Activity: Output word for word the lines from the one with "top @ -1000" to the final line of the data, both ends included, but skip the pictures.

-----

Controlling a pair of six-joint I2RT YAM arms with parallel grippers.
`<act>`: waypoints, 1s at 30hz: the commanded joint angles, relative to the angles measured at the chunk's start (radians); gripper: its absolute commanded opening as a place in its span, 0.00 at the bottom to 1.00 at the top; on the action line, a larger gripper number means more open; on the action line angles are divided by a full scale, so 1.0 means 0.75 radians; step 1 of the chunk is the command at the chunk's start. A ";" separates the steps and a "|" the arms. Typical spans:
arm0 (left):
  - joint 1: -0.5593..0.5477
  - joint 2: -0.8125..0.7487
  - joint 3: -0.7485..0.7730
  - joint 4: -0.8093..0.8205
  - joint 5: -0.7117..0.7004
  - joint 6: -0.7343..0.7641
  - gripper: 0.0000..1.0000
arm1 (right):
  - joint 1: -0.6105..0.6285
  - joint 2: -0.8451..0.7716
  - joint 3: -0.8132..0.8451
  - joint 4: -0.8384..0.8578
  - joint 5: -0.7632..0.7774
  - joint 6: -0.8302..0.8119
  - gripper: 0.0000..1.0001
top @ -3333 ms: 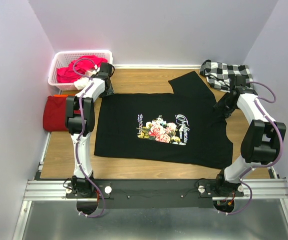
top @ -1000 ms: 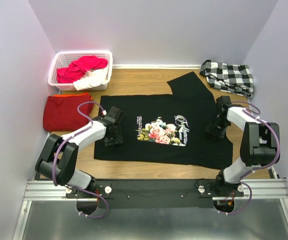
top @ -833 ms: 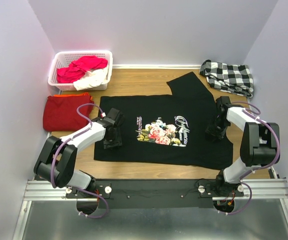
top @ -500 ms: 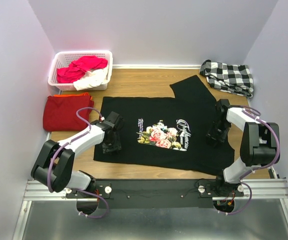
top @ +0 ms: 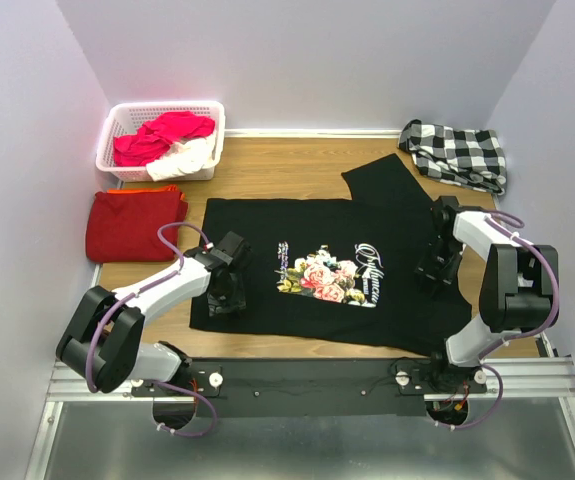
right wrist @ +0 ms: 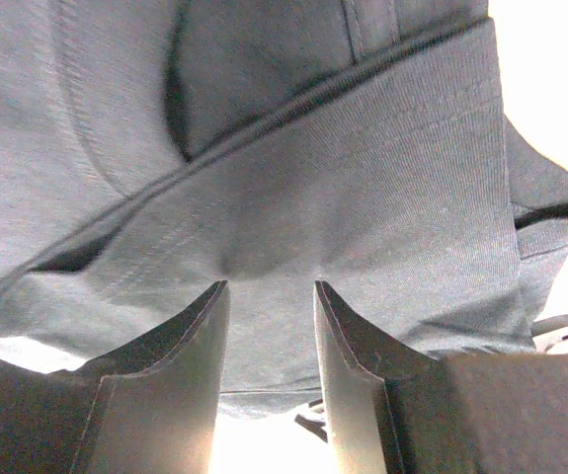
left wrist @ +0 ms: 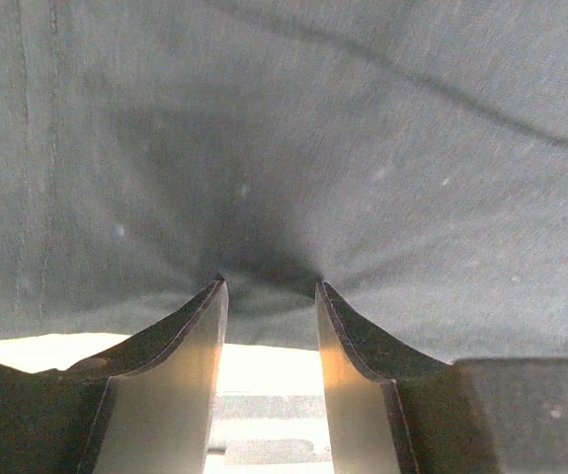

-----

Response area:
top @ -1000 ms: 
top @ -833 ms: 
top @ -500 ms: 
top @ +0 ms: 
right wrist @ +0 ms: 
left wrist @ +0 ms: 

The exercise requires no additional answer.